REQUIRED WORK :: Only one stretch of the data below is wanted: the lines from the one with "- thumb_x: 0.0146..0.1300" through the one with "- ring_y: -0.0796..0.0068", repeated exactly.

DATA SHOWN ::
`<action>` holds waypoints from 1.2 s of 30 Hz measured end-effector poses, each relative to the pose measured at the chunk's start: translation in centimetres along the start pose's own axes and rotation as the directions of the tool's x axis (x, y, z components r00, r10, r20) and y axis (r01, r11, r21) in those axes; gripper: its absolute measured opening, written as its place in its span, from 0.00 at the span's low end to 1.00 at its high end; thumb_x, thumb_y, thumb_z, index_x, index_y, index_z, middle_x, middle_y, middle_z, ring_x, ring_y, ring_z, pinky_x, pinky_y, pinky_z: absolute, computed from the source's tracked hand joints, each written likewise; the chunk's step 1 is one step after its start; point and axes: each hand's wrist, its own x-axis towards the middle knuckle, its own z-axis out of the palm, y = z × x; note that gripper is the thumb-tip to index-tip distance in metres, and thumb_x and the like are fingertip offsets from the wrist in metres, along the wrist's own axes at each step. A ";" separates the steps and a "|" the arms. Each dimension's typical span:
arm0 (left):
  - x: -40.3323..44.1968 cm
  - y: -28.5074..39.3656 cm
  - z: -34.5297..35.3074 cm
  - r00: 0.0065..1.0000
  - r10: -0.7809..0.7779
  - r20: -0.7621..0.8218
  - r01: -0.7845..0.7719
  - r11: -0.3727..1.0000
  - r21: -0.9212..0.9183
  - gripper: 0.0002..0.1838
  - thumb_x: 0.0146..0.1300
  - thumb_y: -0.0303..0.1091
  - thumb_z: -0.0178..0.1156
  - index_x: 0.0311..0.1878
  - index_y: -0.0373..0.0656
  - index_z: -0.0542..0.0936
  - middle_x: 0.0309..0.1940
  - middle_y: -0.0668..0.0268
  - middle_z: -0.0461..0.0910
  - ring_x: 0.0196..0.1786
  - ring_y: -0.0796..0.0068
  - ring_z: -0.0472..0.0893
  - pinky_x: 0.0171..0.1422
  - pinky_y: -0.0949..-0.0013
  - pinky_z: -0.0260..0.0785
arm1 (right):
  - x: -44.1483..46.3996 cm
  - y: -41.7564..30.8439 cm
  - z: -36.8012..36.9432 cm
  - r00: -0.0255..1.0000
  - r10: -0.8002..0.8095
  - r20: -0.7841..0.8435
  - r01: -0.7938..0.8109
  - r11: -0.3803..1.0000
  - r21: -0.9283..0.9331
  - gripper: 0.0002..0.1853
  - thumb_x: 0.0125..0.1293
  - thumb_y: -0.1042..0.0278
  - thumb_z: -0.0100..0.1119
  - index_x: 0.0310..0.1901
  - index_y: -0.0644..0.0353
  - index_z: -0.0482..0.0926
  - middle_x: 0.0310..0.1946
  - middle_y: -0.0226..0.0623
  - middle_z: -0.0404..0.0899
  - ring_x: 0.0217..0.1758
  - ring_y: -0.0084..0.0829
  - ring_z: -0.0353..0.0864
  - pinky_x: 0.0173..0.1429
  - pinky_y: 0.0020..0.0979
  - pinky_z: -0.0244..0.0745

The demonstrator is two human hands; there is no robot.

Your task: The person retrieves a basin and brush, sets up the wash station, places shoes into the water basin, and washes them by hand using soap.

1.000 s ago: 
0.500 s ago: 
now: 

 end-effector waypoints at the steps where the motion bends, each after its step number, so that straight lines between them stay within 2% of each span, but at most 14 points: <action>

RESPONSE TO THIS TASK ::
  - thumb_x: 0.0146..0.1300
  - thumb_y: -0.0303..0.1091
  - thumb_z: -0.0178..0.1156
  - index_x: 0.0311..0.1878
  - index_y: -0.0373..0.0656
  - index_z: -0.0542..0.0936
  - middle_x: 0.0309..0.1940
  - middle_y: -0.0668..0.0268
  - middle_z: -0.0461..0.0910
  - ring_x: 0.0196..0.1786
  - ring_y: -0.0796..0.0068

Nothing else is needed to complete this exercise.